Sometimes MCTD is called Overlap Syndrome or Undifferentiated Mix Connective Tissue Disorder. Some writers discriminate between them claiming that each of these are different.
Some argue MCTD is not a distinct entity at all, and is just one of the forms of Lupus or Scleroderma.
MCTD can affect many parts of the body, including the joints, skin, kidneys, lungs, heart, endocrine, digestive, and nervous system, blood vessels which all are made up of connective tissue. There are reports of psychiatric disturbances similar to those found in Lupus. The signs and symptoms of MCTD differ from person to person, with the symptoms of either Lupus, or Scleroderma, or Myositis or other autoimmune disease being most prevalent. Since its manifestations can vary it is often misdiagnosed. The disease can range from mild to life threatening. It can be mild for many years, and then after about 20 years of having the disease a medical crisis may occur.
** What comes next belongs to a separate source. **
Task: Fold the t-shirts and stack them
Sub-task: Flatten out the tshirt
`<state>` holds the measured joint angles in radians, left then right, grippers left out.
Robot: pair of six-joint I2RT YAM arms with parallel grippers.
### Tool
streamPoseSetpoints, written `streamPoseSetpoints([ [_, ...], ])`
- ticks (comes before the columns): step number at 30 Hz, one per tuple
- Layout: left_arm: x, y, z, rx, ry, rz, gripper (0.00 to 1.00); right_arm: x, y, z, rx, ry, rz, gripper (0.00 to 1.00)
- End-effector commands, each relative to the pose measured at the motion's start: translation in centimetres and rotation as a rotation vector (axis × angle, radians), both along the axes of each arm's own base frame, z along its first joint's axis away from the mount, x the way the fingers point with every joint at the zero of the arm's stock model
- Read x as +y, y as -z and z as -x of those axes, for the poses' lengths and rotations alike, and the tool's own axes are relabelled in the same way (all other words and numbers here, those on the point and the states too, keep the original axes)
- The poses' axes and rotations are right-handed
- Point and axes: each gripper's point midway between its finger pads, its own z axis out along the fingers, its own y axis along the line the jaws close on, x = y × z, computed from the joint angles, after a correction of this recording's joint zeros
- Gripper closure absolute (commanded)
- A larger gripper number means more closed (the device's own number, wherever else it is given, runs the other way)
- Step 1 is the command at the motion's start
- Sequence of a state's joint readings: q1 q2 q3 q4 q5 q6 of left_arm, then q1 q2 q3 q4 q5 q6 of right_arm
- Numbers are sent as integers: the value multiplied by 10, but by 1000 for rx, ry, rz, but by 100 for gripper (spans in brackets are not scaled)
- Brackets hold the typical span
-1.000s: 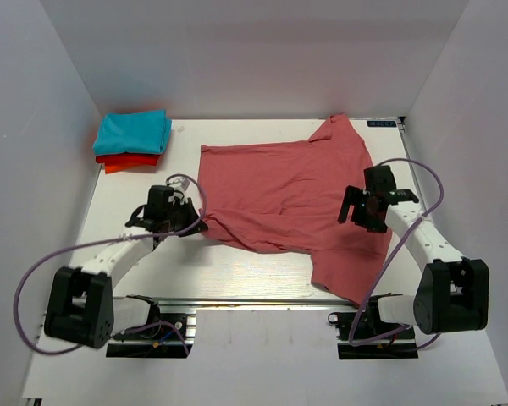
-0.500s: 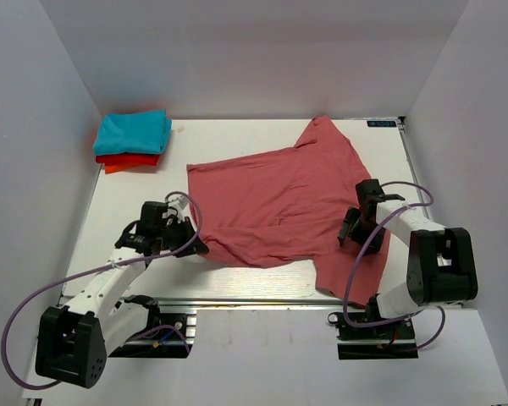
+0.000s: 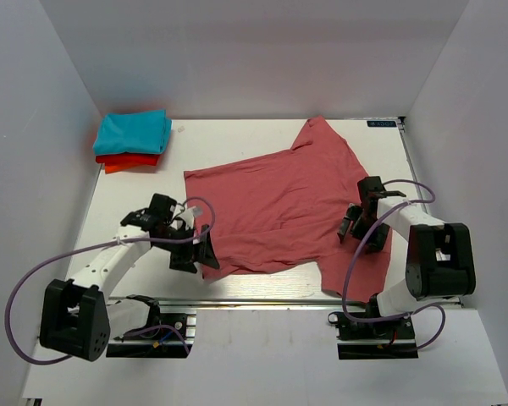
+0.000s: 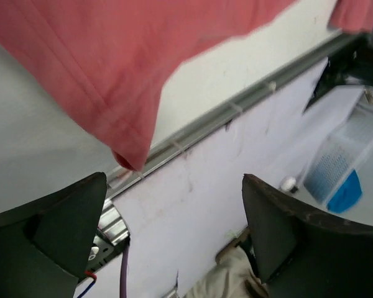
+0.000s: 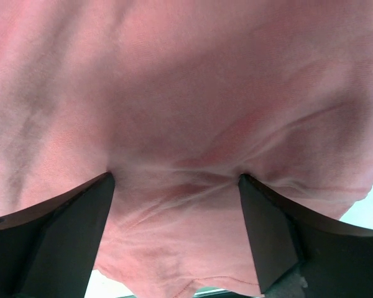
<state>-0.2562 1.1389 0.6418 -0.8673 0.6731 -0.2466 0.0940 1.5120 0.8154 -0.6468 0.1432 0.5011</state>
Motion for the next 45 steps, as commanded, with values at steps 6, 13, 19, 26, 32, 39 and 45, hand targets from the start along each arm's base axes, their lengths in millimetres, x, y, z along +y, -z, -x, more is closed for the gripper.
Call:
streamPoseSetpoints([
  [6, 19, -66, -128, -417, -281, -190, 0, 1, -36, -43, -223, -76, -1, 10],
  [13, 17, -29, -230, -442, -391, -328, 0, -7, -54, -68, -301, -81, 51, 10],
  [19, 20, 23, -279, -350, -400, -468, 0, 30, -106, -101, -533, -297, -17, 10],
  [26, 34, 52, -309, -353, -431, -552, 0, 136, -151, -93, -662, -723, -201, 10],
  [32, 34, 84, -307, -273, -402, -593, 0, 261, -160, -45, -678, -1119, -388, 15],
  [39, 32, 87, -292, -274, -393, -558, 0, 357, -171, 9, -740, -1487, -538, 22],
  [45, 23, 89, -282, -266, -368, -516, 0, 397, -140, 42, -696, -1624, -545, 27],
])
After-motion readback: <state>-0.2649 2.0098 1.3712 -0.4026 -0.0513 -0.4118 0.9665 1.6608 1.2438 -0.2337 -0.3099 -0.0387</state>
The lungs and kidneys are particularly at risk. Lungs and kidneys symptoms are particularly serious involvement and should be monitored vigilantly by both the doctor and the patient.
It is estimated to attacks women eight to fifteen times more frequently than it attacks men. So, it is primarily a woman's disease, as are most of the 80 or so autoimmune diseases. It is hypothesized that there is a hormonal component to the disease, which accounts for the higher prevalence in women. According to American Autoimmune Related Diseases Association,
Approximately 50 million Americans, 20 percent of the population or one in five people suffer from some 80 autoimmune diseases. Of these, the majority are women with perhaps 30 million affected.
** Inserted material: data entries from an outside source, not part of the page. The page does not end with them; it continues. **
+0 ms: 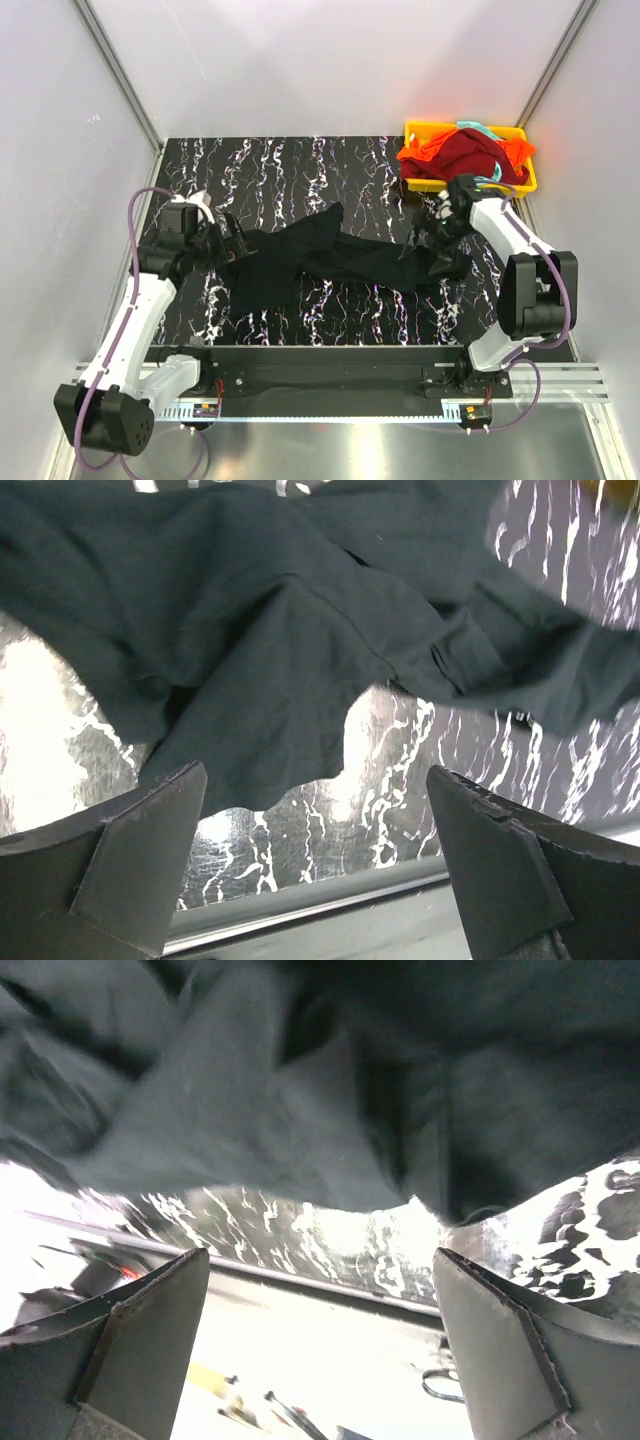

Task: Fold and stack the t-shirts
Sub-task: Flatten the tshirt out

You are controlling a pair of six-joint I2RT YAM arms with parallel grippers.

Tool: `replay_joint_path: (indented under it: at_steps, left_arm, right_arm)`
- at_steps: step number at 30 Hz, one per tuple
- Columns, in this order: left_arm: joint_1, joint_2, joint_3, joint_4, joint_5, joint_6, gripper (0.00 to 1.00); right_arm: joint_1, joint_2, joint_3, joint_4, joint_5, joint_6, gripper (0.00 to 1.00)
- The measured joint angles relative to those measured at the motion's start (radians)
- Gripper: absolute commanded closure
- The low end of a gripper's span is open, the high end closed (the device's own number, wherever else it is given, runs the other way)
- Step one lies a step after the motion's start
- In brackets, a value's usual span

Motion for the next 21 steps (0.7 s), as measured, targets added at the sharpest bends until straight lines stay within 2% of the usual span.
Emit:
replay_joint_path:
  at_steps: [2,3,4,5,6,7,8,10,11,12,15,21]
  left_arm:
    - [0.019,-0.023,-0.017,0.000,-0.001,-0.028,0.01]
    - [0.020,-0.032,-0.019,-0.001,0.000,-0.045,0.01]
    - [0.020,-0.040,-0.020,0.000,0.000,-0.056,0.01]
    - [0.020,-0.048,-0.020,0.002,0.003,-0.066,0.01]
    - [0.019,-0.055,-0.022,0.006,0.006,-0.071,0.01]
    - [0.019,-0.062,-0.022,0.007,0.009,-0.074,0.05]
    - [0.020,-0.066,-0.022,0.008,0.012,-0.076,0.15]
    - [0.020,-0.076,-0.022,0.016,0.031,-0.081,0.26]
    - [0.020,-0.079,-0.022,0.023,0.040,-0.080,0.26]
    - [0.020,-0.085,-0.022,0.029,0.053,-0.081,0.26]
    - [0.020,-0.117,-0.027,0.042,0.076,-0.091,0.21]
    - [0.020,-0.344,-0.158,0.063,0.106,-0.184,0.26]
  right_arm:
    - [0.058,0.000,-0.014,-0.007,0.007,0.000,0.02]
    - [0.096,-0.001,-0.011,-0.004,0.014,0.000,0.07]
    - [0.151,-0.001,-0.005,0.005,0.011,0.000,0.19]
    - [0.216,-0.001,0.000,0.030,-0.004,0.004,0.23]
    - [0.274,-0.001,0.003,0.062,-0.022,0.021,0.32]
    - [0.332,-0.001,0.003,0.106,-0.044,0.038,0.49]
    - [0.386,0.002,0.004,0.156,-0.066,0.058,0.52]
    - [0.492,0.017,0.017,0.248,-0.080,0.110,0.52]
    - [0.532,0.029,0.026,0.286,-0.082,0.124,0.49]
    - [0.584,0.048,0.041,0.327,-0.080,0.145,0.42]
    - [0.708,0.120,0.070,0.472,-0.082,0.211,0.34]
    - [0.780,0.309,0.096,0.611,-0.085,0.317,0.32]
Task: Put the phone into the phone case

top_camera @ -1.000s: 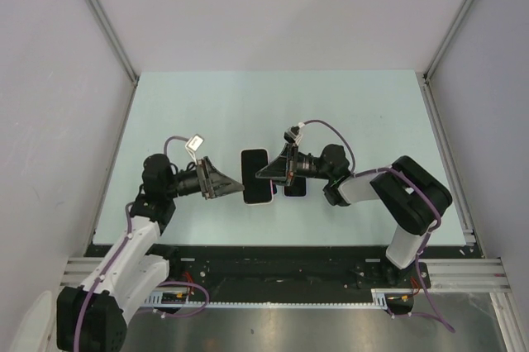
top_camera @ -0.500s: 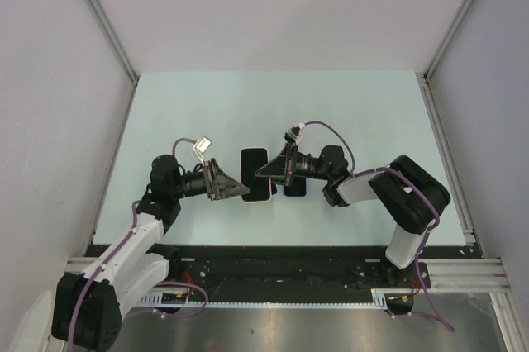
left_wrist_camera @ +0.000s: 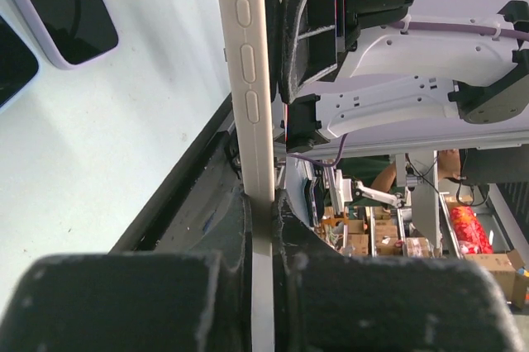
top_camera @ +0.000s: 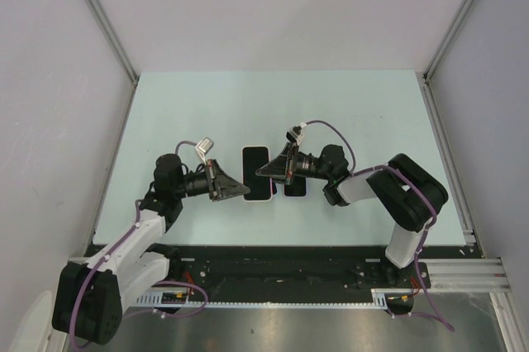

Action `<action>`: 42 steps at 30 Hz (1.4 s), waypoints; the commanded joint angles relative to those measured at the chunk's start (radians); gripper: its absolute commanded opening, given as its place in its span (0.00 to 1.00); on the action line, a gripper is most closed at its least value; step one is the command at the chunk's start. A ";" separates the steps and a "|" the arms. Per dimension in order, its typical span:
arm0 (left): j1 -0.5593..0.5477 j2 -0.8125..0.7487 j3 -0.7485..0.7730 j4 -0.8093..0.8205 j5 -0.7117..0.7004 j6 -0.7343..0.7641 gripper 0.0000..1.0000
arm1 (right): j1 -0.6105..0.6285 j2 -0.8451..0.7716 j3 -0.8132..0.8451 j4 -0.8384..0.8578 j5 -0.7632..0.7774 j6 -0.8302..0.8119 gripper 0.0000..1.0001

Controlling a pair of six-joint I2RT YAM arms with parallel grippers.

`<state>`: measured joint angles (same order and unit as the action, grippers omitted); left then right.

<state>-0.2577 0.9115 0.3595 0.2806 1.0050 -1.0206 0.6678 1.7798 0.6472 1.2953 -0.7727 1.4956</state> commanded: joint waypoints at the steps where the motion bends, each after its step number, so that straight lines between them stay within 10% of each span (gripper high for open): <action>1: -0.008 -0.003 0.016 0.003 0.014 0.079 0.01 | -0.004 0.001 0.012 0.294 0.015 0.058 0.21; 7: -0.009 -0.017 0.019 -0.026 -0.008 0.088 0.49 | -0.010 0.000 0.012 0.294 0.024 0.060 0.20; 12: -0.014 0.003 0.018 -0.029 -0.009 0.094 0.56 | -0.008 0.010 0.012 0.292 0.021 0.057 0.21; 15: -0.020 0.015 0.021 -0.029 -0.011 0.094 0.54 | -0.005 0.012 0.012 0.283 0.016 0.046 0.24; 23: -0.029 0.047 0.055 -0.132 -0.034 0.189 0.01 | 0.006 -0.043 0.012 0.101 0.006 -0.072 0.34; 34: -0.040 0.043 0.081 -0.213 -0.077 0.261 0.01 | 0.000 -0.105 0.012 -0.060 0.007 -0.173 0.18; 38: -0.040 0.030 0.090 -0.241 -0.100 0.274 0.15 | -0.010 -0.111 0.014 -0.059 0.004 -0.173 0.08; 42: -0.040 0.023 0.143 -0.363 -0.156 0.362 0.61 | -0.055 -0.123 0.009 -0.071 -0.022 -0.173 0.06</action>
<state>-0.2932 0.9497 0.4313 0.0460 0.9401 -0.7803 0.6559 1.7271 0.6456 1.1606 -0.7723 1.3041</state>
How do you know if you have it?
Often a person with MCTD goes to many doctors with these small complaints, but often a doctor will not grasp the whole picture since it is very rare. Many patients are told they are depressed and put on anti-depressants. Frequently the illness progresses until there is damage to the internal organs. It is often then that the diagnosis is made.
Often the diagnosis is made based on the symptoms. But, there are several tests of autoimmune disease. Usually the first test given is the ANA (anti-nuclear antibodies). This is a general test of autoimmune disease. A "speckled" pattern and abnormally high results are found in the ANA if MCTD is present. Although in the early stages of MCTD, it can be negative.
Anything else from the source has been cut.